The organisation is able to better manage the operation of the supply chain, with efficient management of bottlenecks and constraints, through to improved maintenance planning.
Improved collaboration ensures the availability and utilisation of equipment across the supply chain is maximised without an increase in associated costs.
The inclusion of summary delay information into management reporting and executive dashboards is aimed at ensuring there is a consistent approach to the use of delay accounting information across the organisation. It also acknowledges the importance this information gives in providing a full picture of the operational performance of the organisation.

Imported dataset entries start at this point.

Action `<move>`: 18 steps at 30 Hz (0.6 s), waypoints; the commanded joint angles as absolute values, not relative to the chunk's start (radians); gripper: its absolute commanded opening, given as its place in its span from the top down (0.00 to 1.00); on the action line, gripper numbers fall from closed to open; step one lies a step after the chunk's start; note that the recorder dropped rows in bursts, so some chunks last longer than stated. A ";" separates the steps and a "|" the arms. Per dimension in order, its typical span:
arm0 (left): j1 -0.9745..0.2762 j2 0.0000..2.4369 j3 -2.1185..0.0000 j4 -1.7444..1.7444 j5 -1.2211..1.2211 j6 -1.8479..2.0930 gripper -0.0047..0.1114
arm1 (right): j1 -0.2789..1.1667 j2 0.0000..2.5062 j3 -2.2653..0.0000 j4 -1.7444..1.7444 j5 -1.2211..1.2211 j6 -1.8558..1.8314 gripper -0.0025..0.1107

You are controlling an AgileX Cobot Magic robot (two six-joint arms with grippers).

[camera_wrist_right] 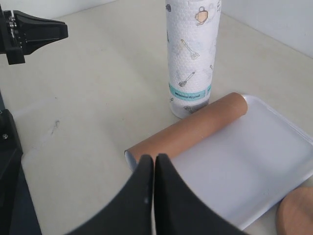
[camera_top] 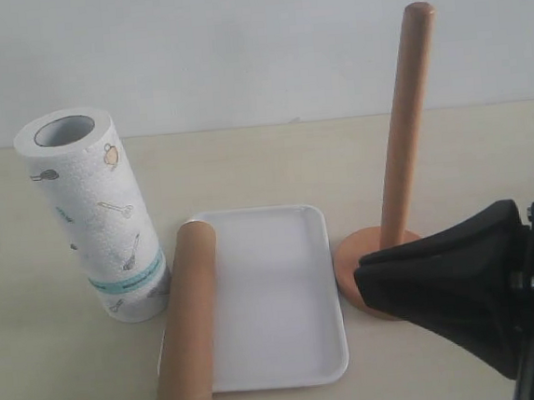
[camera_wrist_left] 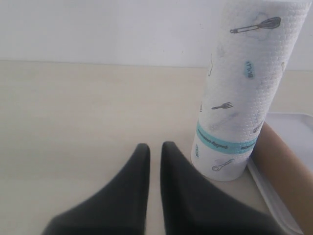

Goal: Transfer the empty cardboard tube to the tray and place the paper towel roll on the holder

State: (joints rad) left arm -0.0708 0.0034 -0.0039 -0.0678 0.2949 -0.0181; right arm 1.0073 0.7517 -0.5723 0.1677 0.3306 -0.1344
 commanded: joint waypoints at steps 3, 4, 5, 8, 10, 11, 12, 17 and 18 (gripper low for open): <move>-0.068 0.000 0.000 -0.066 0.296 -0.024 0.89 | 1.009 0.744 -0.570 0.167 0.322 -0.139 0.98; -0.068 0.000 0.000 -0.066 0.296 -0.024 0.89 | 1.009 0.744 -0.570 0.167 0.322 -0.139 0.98; -0.068 0.000 0.000 -0.066 0.296 -0.024 0.89 | 1.009 0.744 -0.570 0.167 0.322 -0.139 0.98; -0.068 0.000 0.000 -0.066 0.296 -0.024 0.89 | 1.009 0.744 -0.570 0.167 0.322 -0.139 0.98; -0.068 0.000 0.000 -0.066 0.296 -0.024 0.89 | 1.009 0.744 -0.570 0.167 0.322 -0.139 0.98; -0.068 0.000 0.000 -0.066 0.296 -0.024 0.89 | 1.009 0.744 -0.570 0.167 0.322 -0.139 0.98; -0.068 0.000 0.000 -0.066 0.296 -0.024 0.89 | 1.009 0.744 -0.570 0.167 0.322 -0.139 0.98; -0.068 0.000 0.000 -0.066 0.296 -0.024 0.89 | 1.009 0.740 -0.570 0.169 0.322 -0.139 0.98; -0.068 0.000 0.000 -0.066 0.296 -0.024 0.89 | 1.009 0.740 -0.570 0.169 0.322 -0.139 0.98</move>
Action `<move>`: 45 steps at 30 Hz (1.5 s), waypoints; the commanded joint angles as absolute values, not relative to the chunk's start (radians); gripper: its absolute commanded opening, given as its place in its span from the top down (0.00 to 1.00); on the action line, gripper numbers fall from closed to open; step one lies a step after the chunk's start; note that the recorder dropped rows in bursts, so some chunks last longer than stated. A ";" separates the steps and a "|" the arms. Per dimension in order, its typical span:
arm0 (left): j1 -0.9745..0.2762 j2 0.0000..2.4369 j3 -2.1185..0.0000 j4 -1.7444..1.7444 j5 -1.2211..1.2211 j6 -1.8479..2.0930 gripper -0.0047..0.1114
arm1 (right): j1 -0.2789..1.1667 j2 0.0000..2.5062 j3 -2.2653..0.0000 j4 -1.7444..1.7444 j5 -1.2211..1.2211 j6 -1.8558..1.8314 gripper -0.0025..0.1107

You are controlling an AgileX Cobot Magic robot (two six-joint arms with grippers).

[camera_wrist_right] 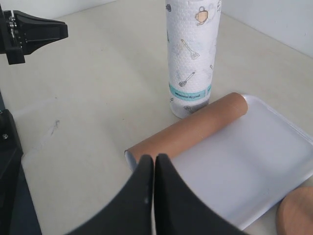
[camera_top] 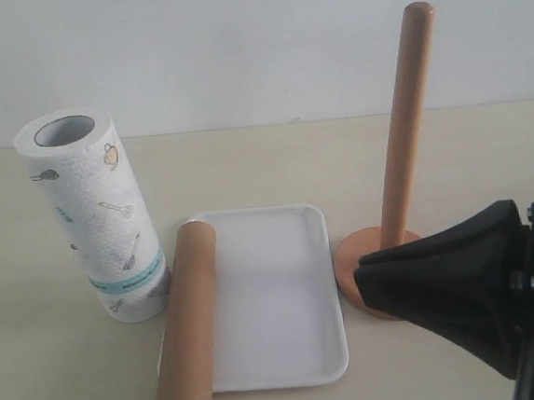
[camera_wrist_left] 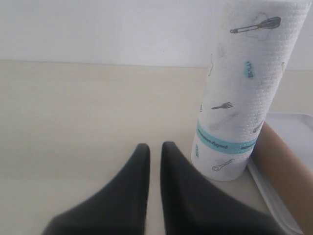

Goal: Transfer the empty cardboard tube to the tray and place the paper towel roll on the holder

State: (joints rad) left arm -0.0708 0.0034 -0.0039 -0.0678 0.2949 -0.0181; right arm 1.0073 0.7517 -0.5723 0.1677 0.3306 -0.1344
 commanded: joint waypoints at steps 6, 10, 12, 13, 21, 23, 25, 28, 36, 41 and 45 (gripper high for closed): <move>-0.068 0.000 0.000 -0.066 0.296 -0.024 0.89 | 0.960 0.675 -0.561 0.162 0.309 -0.176 0.98; -0.068 0.000 0.000 -0.066 0.296 -0.024 0.89 | 0.765 0.546 -0.449 0.162 0.196 -0.205 0.98; -0.068 0.000 0.000 -0.066 0.296 -0.024 0.89 | 0.644 0.465 -0.351 0.162 0.104 -0.201 0.98; -0.068 0.000 0.000 -0.066 0.296 -0.024 0.89 | 0.575 0.411 -0.287 0.162 0.048 -0.201 0.98; -0.068 0.000 0.000 -0.066 0.296 -0.024 0.89 | 0.203 0.024 0.000 0.187 -0.045 -0.187 0.98; -0.068 0.000 0.000 -0.066 0.296 -0.024 0.89 | 0.161 0.000 0.000 0.183 0.112 -0.208 0.98; -0.068 0.000 0.000 -0.066 0.296 -0.024 0.89 | 0.140 0.000 0.000 0.179 0.195 -0.220 0.98; -0.068 0.000 0.000 -0.066 0.296 -0.024 0.89 | 0.134 0.000 0.000 0.176 0.304 -0.220 0.98; -0.068 0.000 0.000 -0.063 0.296 -0.024 0.89 | 0.129 0.000 0.000 0.166 0.364 -0.144 0.98; -0.068 0.000 0.000 -0.063 0.296 -0.024 0.89 | 0.129 0.000 0.000 0.132 0.364 -0.079 0.98; -0.068 0.000 0.000 -0.063 0.296 -0.024 0.89 | 0.129 0.000 0.000 0.130 0.362 -0.064 0.98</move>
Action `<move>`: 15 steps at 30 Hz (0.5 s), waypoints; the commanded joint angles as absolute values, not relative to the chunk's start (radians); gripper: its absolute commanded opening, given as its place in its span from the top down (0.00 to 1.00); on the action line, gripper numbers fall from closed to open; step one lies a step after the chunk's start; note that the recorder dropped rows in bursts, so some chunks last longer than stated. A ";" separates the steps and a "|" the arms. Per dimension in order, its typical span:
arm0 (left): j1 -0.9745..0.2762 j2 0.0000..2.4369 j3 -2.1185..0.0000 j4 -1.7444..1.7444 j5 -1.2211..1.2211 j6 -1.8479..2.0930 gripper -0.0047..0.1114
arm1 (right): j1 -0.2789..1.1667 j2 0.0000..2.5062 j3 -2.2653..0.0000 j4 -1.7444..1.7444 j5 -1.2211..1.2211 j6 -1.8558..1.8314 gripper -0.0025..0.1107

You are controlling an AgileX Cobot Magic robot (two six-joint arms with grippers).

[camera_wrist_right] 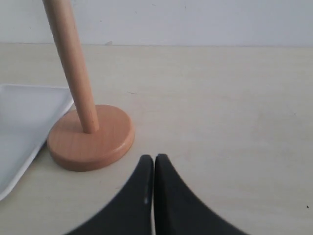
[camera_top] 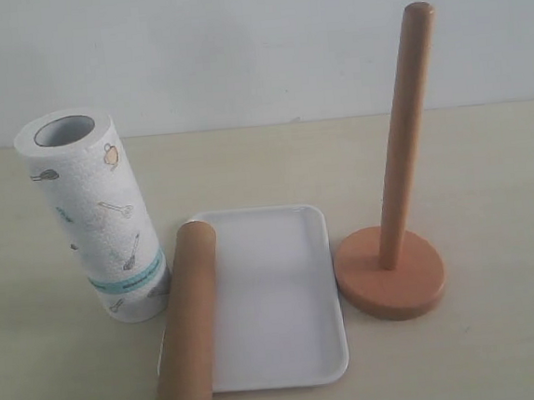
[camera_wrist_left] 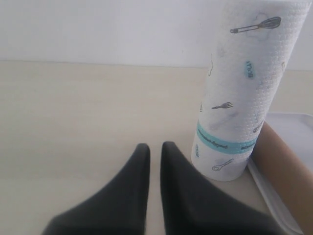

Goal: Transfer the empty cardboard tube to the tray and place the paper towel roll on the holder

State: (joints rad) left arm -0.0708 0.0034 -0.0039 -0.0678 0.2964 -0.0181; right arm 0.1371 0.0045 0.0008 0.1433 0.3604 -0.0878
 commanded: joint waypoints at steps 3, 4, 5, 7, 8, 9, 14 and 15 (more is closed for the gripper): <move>-0.068 0.000 0.000 -0.063 0.296 -0.024 0.89 | 0.129 0.000 0.000 0.113 0.360 -0.008 0.98; -0.068 0.000 0.000 -0.063 0.296 -0.024 0.89 | 0.129 0.000 0.000 0.108 0.360 0.010 0.98; -0.068 0.000 0.000 -0.063 0.296 -0.024 0.89 | 0.129 0.000 0.000 0.108 0.360 0.016 0.98; -0.068 0.000 0.000 -0.063 0.296 -0.024 0.89 | 0.129 0.000 0.000 0.108 0.360 0.012 0.98; -0.068 0.000 0.000 -0.063 0.296 -0.024 0.89 | 0.129 0.000 0.000 0.108 0.360 0.007 0.98; -0.068 0.000 0.000 -0.063 0.296 -0.024 0.89 | 0.129 0.000 0.000 0.108 0.360 -0.008 0.98; -0.068 0.000 0.000 -0.063 0.296 -0.024 0.89 | 0.129 0.000 0.000 0.108 0.360 -0.017 0.98; -0.068 0.000 0.000 -0.063 0.296 -0.024 0.89 | 0.127 0.000 0.000 0.108 0.360 -0.017 0.98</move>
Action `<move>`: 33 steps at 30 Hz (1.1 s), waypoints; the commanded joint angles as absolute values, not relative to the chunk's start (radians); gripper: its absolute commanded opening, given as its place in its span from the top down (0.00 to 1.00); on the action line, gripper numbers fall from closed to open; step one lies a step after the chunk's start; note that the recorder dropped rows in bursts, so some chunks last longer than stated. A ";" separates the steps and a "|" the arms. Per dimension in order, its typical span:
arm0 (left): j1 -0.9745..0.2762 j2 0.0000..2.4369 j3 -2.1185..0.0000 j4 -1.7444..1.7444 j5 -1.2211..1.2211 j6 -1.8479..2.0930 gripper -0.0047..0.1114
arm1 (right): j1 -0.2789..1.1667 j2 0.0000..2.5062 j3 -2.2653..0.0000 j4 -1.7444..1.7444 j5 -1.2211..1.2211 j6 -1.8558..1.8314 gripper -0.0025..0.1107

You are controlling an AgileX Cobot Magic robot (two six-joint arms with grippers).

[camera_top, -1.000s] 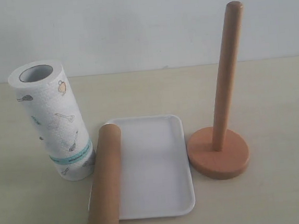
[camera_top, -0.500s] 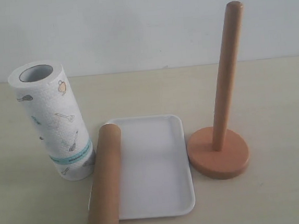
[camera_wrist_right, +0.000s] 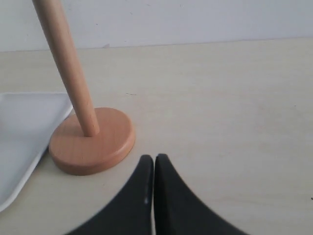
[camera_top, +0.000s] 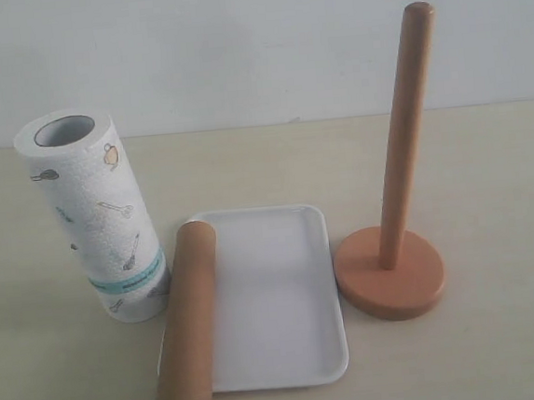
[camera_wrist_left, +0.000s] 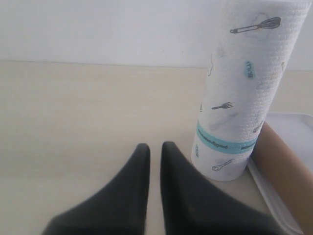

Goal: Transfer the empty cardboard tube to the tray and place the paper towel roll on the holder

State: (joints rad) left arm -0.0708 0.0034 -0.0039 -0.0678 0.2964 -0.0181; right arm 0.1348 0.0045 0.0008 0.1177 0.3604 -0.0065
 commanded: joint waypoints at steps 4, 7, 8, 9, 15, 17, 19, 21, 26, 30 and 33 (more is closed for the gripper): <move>-0.068 0.000 0.000 -0.063 0.296 -0.024 0.89 | 0.050 0.000 0.000 0.105 0.362 -0.033 0.98; -0.068 0.000 0.000 -0.063 0.296 -0.024 0.89 | 0.033 0.000 0.000 0.105 0.362 -0.033 0.98; -0.068 0.000 0.000 -0.063 0.296 -0.024 0.89 | 0.033 0.000 0.000 0.105 0.362 -0.033 0.98; -0.068 0.000 0.000 -0.063 0.296 -0.024 0.89 | 0.033 0.000 0.000 0.105 0.362 -0.033 0.98; -0.068 0.000 0.000 -0.063 0.296 -0.024 0.89 | 0.033 0.000 0.000 0.119 0.362 -0.033 0.98; -0.068 0.000 0.000 -0.063 0.296 -0.024 0.89 | 0.033 0.000 0.000 0.119 0.362 -0.028 0.98; -0.068 0.000 0.000 -0.063 0.296 -0.024 0.89 | 0.033 0.000 0.000 0.119 0.362 -0.028 0.98; -0.068 0.000 0.000 -0.063 0.296 -0.024 0.89 | 0.033 0.000 0.000 0.119 0.362 -0.028 0.98; -0.068 0.000 0.000 -0.063 0.296 -0.024 0.89 | 0.033 0.000 0.000 0.119 0.371 -0.028 0.98; -0.068 0.000 0.000 -0.063 0.296 -0.024 0.89 | 0.033 0.000 0.000 0.119 0.371 -0.028 0.98; -0.068 0.000 0.000 -0.063 0.296 -0.024 0.89 | 0.033 0.000 0.000 0.119 0.371 -0.028 0.98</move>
State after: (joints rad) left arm -0.0708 0.0034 -0.0039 -0.0661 0.2964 -0.0181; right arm 0.0393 0.0045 0.0008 0.1179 0.3716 -0.0240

Delay accounting systems are a key source of performance information in most organisations. Many organisations though fail to realise the full benefits available from the delay information captured across the organisation. This leads them to make decisions on investment strategies, operating philosophies and day-to-day operations with either incomplete or inaccurate information, reducing the likelihood of the organisation achieving its goals.
To address these issues, an organisation should adopt an enterprise approach to delay accounting by ensuring there is close integration between the different supply chain segments when managing delays and their impact on operations.
Additionally, a consistent approach to the integration of delay information when modelling, planning and scheduling will ensure an accurate baseline for operational scheduling.
Finally, the inclusion of delay information into management performance reporting ensures the complete picture of asset and organisational performance is presented throughout the organisation.
Implementing these initiatives will lead to better collaboration and information sharing across the organisation, allowing the organisation to achieve its goals both operationally and strategically without impacting the cost of operations.